One of my favorite new bands is Quilt, ever since I discovered them in late 2011 from the last post of the extinct music blog Altered Zones. This is a video of them performing live for Seattle public radio here. If you know my taste in music, you’ll understand how their sound fits right in with my love for 1960s psychedelic music.
Although this song is 2 years old, I just discovered it and it’s one of my favorite earworms. The video is just OK. I discovered it as I completed my dissertation in July, so I associate it with finishing a hard 5 year’s worth of work with a night swim
Both the song and the title are goofy, but for different reasons. This song helps me with my whimsy. It’s getting more difficult to be whimsical.

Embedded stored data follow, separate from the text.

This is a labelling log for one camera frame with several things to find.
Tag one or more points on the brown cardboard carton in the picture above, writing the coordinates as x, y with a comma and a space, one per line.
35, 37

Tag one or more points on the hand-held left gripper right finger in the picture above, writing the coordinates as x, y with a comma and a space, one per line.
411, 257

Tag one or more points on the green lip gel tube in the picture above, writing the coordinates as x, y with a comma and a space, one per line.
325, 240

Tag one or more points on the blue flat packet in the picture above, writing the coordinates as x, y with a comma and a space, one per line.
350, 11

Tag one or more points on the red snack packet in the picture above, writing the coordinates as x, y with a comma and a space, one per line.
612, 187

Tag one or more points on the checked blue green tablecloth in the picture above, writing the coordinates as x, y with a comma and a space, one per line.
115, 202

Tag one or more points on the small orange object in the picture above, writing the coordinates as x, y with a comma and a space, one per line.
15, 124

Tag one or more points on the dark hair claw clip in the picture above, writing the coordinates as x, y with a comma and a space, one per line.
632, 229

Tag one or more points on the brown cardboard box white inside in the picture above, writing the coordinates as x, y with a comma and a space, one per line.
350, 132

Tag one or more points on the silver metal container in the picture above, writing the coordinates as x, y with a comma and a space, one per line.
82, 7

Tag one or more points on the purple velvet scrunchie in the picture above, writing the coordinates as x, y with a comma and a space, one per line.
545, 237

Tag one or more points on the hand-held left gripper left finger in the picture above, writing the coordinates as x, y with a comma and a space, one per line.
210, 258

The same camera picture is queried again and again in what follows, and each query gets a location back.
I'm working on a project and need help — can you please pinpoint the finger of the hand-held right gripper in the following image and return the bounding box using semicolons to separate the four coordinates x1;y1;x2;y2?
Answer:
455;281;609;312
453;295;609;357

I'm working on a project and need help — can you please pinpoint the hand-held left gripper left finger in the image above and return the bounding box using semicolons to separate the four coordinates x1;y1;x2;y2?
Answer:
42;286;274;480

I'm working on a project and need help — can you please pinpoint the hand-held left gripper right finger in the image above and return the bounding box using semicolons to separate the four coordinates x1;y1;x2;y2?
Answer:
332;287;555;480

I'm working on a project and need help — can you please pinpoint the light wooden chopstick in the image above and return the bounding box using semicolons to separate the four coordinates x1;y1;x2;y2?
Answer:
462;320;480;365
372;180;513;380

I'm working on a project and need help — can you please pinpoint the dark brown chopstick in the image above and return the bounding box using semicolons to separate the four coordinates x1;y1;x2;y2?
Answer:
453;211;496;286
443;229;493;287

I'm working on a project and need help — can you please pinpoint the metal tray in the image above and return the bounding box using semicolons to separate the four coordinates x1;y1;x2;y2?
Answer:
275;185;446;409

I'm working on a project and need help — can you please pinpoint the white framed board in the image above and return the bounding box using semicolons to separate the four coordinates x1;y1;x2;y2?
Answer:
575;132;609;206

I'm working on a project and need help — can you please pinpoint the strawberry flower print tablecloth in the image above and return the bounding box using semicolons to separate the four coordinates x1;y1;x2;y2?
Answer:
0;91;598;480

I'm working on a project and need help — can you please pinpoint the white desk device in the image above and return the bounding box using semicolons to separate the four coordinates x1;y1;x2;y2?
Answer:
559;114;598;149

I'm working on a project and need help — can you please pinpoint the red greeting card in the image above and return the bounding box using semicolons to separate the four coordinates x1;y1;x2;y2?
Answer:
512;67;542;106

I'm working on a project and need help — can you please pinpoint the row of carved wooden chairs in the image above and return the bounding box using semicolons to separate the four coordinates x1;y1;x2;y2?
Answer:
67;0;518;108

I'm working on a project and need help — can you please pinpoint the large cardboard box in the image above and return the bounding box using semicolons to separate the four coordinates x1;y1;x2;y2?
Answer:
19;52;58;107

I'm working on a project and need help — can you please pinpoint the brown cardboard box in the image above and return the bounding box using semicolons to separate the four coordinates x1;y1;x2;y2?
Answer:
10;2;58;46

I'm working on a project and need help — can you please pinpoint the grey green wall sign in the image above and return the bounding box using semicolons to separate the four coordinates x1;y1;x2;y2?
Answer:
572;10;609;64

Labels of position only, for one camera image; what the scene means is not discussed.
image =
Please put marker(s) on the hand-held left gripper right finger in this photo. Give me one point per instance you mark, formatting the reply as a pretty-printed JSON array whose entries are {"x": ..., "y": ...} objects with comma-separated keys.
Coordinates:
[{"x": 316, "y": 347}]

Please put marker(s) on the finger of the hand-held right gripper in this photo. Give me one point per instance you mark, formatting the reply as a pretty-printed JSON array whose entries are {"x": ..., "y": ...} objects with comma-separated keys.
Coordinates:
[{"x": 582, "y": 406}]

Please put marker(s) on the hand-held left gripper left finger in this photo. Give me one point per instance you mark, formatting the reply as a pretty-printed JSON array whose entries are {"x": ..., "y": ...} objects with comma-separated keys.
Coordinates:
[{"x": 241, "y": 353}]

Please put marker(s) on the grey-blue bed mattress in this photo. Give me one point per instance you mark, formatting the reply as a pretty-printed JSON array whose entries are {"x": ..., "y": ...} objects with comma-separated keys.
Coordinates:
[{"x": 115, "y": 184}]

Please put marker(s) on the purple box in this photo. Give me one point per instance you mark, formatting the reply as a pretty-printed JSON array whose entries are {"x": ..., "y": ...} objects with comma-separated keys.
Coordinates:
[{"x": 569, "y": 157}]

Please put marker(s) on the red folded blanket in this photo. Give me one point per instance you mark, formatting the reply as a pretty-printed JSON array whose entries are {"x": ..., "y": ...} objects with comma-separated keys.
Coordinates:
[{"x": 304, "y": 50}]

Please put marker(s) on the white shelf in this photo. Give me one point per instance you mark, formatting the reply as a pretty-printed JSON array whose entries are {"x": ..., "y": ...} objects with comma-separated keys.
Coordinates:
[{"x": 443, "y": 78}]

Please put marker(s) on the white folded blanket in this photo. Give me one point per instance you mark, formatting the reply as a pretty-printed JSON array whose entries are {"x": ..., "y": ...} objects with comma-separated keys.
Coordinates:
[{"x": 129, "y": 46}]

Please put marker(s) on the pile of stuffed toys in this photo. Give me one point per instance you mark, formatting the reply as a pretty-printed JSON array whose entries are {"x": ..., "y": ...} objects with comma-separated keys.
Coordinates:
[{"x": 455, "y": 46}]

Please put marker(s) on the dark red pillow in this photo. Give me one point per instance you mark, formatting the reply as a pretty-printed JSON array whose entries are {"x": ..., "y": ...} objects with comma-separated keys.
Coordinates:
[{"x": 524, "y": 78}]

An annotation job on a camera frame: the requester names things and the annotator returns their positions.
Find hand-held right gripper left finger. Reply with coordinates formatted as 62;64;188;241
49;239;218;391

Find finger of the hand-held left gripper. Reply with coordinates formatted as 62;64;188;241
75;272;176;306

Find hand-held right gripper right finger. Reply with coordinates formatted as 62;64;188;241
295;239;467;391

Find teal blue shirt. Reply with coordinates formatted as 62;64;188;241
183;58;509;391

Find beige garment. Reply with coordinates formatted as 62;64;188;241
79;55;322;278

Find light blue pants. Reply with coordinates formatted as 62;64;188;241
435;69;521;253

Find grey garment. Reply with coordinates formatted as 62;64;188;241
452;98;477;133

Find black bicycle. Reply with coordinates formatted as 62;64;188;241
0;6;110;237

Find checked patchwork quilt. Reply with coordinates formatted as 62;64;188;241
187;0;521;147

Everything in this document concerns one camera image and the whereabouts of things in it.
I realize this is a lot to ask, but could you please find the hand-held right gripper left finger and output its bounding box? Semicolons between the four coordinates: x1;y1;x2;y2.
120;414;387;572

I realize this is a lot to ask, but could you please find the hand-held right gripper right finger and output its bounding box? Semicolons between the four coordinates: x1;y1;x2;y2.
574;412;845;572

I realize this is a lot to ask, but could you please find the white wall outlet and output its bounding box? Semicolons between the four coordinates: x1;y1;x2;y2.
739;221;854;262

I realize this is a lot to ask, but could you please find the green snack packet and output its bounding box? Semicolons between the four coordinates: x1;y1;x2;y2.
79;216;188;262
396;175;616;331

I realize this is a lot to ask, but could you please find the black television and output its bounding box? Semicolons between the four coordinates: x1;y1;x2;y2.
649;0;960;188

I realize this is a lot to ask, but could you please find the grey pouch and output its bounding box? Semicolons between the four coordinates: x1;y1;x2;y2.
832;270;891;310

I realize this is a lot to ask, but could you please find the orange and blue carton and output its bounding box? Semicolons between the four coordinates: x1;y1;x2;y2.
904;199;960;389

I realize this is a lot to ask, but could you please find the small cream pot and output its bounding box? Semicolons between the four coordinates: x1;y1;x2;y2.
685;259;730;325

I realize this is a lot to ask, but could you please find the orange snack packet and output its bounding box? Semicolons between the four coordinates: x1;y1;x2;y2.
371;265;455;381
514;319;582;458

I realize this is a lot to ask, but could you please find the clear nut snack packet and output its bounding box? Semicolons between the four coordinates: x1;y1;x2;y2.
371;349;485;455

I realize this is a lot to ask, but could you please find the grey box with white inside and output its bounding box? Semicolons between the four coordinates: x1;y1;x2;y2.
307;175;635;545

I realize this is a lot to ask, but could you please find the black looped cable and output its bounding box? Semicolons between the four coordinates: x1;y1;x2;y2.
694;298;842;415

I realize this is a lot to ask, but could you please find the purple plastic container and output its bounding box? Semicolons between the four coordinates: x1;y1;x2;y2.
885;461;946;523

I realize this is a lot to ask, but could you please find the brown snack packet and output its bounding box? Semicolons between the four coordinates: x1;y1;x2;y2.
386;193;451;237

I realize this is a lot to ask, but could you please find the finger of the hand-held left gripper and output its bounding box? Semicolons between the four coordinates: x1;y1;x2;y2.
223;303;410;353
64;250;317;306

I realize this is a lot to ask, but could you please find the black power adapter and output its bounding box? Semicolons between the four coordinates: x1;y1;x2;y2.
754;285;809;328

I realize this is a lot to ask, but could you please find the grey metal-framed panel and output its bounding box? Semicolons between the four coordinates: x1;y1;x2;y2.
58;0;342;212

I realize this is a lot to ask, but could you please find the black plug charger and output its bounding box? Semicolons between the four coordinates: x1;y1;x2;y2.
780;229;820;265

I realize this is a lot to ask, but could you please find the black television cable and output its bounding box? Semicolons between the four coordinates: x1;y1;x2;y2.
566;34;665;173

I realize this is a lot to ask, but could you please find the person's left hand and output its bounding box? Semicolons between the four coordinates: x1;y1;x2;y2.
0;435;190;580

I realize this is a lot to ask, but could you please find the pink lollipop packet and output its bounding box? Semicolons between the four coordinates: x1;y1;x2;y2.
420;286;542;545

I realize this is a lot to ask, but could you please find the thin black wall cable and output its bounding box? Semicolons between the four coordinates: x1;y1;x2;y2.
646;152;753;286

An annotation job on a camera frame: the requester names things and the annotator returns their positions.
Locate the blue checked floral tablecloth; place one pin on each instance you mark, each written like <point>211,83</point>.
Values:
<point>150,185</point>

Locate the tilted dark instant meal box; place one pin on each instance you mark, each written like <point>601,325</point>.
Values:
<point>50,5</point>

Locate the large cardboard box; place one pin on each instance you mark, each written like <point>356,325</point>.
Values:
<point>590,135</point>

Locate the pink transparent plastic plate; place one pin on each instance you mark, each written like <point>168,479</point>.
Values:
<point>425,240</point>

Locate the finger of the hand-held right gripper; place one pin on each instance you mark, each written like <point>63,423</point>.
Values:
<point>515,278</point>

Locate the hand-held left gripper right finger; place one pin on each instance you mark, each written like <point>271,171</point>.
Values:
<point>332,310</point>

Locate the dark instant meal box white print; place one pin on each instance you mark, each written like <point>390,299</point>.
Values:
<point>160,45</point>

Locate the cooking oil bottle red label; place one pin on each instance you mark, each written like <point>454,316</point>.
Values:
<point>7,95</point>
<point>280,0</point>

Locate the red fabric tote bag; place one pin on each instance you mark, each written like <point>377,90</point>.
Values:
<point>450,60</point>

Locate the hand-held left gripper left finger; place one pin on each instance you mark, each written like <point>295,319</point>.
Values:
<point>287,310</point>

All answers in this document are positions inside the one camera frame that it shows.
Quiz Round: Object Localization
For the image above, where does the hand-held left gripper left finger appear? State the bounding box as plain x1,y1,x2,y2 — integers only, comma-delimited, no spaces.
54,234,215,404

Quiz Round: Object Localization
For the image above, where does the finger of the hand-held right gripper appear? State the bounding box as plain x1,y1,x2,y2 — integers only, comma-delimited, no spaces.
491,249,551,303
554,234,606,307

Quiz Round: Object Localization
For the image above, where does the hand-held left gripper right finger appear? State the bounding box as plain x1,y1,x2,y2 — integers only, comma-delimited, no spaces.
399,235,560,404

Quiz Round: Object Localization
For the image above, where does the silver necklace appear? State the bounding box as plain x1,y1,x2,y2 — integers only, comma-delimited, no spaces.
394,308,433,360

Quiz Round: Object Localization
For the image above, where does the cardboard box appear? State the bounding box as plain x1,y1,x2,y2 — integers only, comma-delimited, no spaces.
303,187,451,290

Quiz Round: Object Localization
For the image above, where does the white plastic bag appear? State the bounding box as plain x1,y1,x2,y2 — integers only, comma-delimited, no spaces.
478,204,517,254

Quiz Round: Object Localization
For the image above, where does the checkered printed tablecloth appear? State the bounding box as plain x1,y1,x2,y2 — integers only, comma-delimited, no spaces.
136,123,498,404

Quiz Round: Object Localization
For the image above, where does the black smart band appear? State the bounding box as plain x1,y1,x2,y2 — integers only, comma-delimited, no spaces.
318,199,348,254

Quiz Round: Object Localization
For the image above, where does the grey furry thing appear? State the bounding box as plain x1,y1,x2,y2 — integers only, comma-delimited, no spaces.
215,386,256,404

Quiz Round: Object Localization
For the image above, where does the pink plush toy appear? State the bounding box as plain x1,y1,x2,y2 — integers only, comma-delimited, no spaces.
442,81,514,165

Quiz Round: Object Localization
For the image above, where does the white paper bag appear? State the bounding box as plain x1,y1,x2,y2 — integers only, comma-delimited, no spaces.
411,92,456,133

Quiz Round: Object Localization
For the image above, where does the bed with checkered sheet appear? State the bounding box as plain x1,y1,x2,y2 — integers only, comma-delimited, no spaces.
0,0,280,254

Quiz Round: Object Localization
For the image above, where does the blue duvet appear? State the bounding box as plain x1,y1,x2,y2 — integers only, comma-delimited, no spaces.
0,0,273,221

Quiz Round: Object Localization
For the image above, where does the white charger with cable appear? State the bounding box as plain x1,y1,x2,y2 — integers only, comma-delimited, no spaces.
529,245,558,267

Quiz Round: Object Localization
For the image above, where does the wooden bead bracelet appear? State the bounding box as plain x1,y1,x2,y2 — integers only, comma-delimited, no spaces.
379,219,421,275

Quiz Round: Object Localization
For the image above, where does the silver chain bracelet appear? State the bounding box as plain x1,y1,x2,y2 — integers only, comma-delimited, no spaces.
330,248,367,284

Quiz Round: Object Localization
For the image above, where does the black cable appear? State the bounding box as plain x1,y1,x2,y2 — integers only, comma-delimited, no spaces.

The last half of this song reveals the origins of the Beatles’ "Revolution 9," a song that blew me away when I first heard it when I was in 9th grade. I think this take is a good balance between Revolution 1 and Revolution 9, so I call it Revolution 4.5. If you haven't heard Revolution 1 or 9 for a while, this should be a refreshing revisit.
This song is for Autumn, who indulged me by enjoy a genre called “chiptunes” this spring. It reminds me of the early Nintendo days, even though I was bad at almost all of the games.
This song is also for Autumn, who claims that this song is often in her head. Hearing it is emotionally overpowering for me as it simultaneously makes me miss my years in Japan and conjures up my love for my growing little girl.
Discovering this song is a good wrap-up to my years as a PhD student, when I listened to a love of “chillwave” music, which was a very trendy genre for hipsters 2009-2010. I liked it even when it got old. Earlier this year, I discovered that this song is considered to the prototype of “chillwave,” thereby uniting my earlier love for 1960s music with chillwave.
I can’t leave funk out of this mix. I really like this as it shows Lionel Richie before he mellowed with easy listening pop music in the 1980s. This is also a great example of my ideas of 1970s dance music. You could say something like this was parodied in Freaks & Geeks:
Let me end with a hauntingly spiritual version of the Beatles’ “Because” Please use it for your meditation on what every you feel is appropriate with Beatle ghosts. Some may find it spooky, but I’m not unnerved. Awe is better describes the feeling for me.